The 250-metre long vessel was bounding for Saudi Arabia’s Yanbu Commercial Port from Portugal when it ran aground at 19:15 Cairo time (GMT+2) on Wednesday and the floatation process took less than 5 hours, SCA’s Spokesman George Safwat said in a phone-in with Extra News satellite channel.
Five tugs and the rescue team were deployed immediately after the incident was reported to help free the oil tanker upon directives of a formed team headed by the authority chair to handle the situation, the SCA’s statement added.

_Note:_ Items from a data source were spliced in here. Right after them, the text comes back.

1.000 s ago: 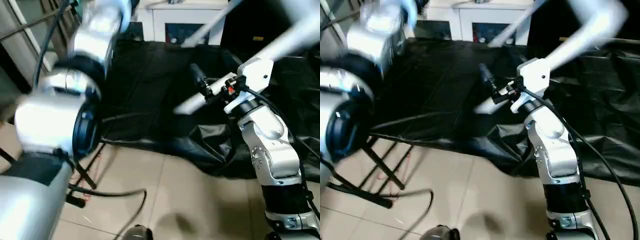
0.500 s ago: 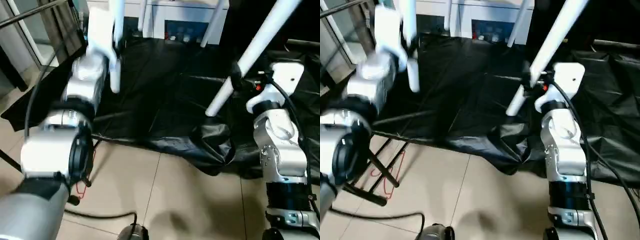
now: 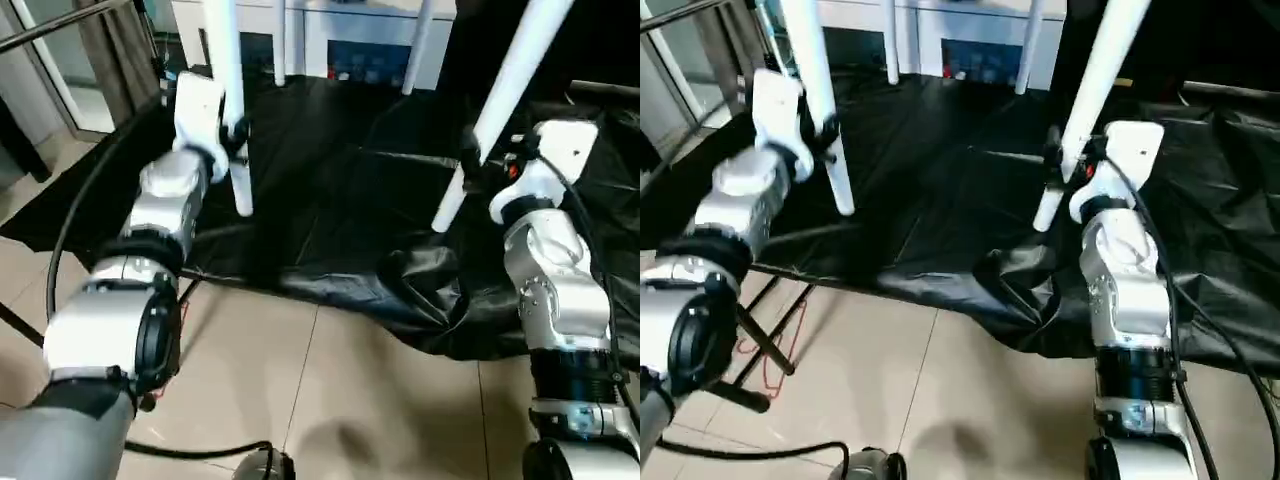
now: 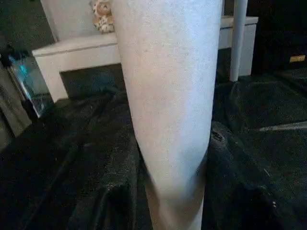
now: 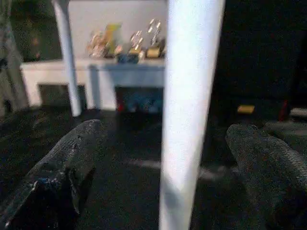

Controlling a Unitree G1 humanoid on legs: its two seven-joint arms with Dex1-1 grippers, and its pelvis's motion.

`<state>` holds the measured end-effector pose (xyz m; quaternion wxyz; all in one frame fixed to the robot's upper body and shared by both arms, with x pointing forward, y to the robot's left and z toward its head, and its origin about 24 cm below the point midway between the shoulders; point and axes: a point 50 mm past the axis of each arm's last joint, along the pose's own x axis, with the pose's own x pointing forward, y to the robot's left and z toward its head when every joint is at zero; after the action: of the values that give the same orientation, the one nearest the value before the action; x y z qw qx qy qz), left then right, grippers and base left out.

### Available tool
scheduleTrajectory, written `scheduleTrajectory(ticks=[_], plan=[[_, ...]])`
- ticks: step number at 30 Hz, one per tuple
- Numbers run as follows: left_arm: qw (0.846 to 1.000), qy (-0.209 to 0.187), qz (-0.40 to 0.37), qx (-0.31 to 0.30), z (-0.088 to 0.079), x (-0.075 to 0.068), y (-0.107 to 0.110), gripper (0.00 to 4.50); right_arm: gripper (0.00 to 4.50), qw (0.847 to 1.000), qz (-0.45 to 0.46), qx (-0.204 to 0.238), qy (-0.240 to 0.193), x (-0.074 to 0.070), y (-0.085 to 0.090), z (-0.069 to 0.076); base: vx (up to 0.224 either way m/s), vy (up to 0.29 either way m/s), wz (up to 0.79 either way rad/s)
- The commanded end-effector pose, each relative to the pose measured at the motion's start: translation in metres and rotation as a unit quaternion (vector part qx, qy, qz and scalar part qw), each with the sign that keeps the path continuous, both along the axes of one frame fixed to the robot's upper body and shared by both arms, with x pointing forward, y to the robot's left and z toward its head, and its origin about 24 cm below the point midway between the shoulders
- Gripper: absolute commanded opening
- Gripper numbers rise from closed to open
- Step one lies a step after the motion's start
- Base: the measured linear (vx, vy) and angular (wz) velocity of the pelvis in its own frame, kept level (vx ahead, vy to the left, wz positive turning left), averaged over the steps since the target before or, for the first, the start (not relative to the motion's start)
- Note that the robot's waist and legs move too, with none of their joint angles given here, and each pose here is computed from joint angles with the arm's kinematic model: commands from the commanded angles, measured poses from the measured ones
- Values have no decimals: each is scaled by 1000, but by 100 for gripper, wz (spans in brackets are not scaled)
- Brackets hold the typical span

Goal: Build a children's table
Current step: Flip table

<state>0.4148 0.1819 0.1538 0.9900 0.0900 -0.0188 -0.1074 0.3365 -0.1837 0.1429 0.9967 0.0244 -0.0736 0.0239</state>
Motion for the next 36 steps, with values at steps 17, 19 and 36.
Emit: scheduleTrajectory(ticks=[17,19,36], plan=[[999,8,-35,-12,-27,-16,17,316,450,991,116,7,61,-20,28,-12,0,0,0],[999,-3,-39,-33,-32,-23,22,322,450,989,128,12,68,-22,32,-16,0,0,0],[994,-30,32,-105,-83,-142,12,322,450,969,190,-3,155,-59,45,-63,0,0,0]])
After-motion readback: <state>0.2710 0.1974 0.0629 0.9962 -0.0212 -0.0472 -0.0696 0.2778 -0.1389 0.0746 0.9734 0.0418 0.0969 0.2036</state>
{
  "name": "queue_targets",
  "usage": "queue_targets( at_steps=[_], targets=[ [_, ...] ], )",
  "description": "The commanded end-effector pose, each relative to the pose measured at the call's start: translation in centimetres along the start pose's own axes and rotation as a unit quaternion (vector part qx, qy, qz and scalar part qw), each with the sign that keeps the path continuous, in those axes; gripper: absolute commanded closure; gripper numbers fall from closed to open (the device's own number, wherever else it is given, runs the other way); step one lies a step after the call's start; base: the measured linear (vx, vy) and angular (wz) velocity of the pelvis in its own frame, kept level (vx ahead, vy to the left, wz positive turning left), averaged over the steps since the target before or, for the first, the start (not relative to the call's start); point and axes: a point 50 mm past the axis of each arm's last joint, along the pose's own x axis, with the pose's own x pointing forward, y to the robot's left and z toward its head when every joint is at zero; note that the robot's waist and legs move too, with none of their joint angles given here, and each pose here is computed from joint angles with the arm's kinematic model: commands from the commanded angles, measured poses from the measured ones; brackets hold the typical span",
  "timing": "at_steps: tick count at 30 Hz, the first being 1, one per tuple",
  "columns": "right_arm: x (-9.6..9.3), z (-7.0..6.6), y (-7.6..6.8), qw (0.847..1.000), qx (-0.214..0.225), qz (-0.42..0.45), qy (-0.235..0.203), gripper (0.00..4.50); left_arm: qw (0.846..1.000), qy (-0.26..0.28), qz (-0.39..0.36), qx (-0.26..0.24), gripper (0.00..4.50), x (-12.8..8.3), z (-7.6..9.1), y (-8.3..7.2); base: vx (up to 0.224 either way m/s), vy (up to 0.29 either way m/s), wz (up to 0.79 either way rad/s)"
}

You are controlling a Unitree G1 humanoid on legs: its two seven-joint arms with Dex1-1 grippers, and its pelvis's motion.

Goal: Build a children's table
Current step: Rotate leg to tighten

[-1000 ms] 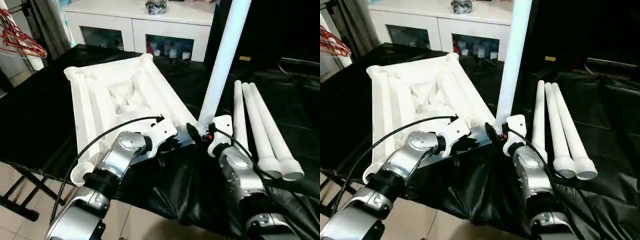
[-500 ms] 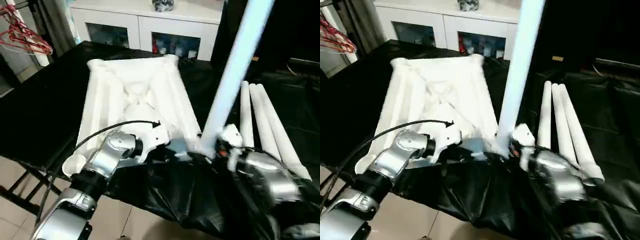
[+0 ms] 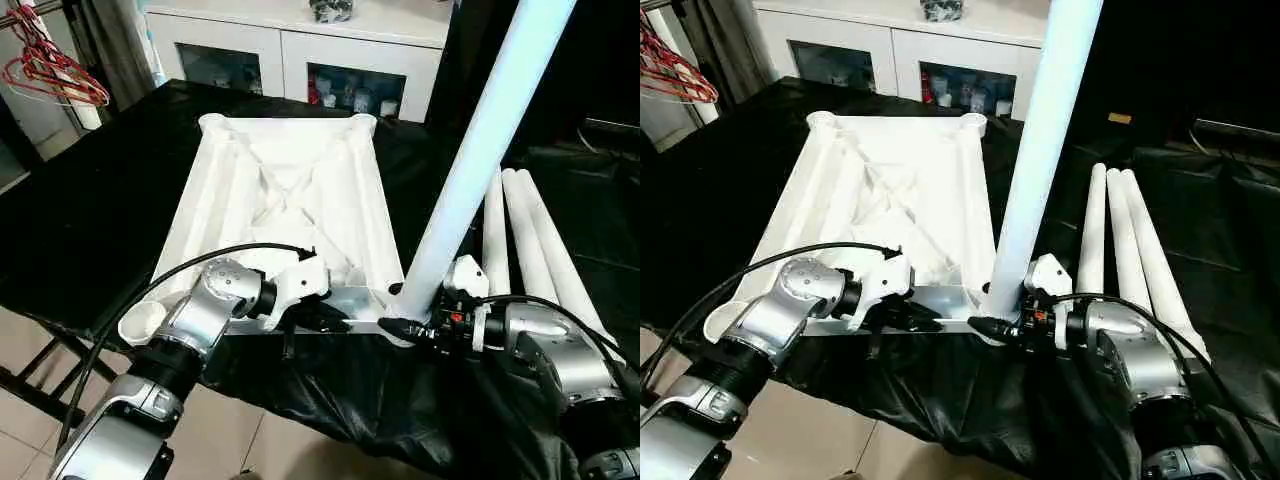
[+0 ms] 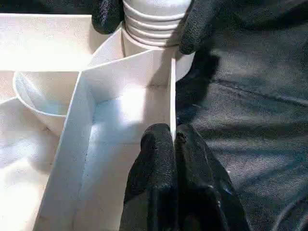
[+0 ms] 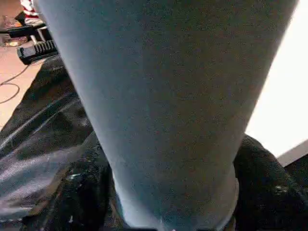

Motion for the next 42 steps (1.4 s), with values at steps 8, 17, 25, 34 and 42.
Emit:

In an interview with Al-Ahram Weekly, Rabie said the 193-kilometre-long Suez Canal was undergoing a development plan that “includes widening and deepening the Suez Canal’s navigation from the canal’s 132-km mark south of the Salty Lakes to the canal’s 162-km mark at the Suez exit of the waterway.”
This came following a presidential approval issued in May 2021 for the plan to widen and deepen 40 kilometres of the waterway, including the part that witnessed the 400-metre-long Ever Given crisis in March when it blocked the Suez Canal for almost a week.
Around 13 percent of the global trade passes through the key international waterway – the fastest artery between Europe and Asia.
The Suez Canal is one of main sources for Egypt’s foreign currency that brought a record of $7 billion revenues in FY2021/22, up from $5.8 billion in the previous FY.
In July, the sea-level canal recorded its highest-ever monthly revenues of $704 million, in addition to the highest monthly transit and highest tonnage.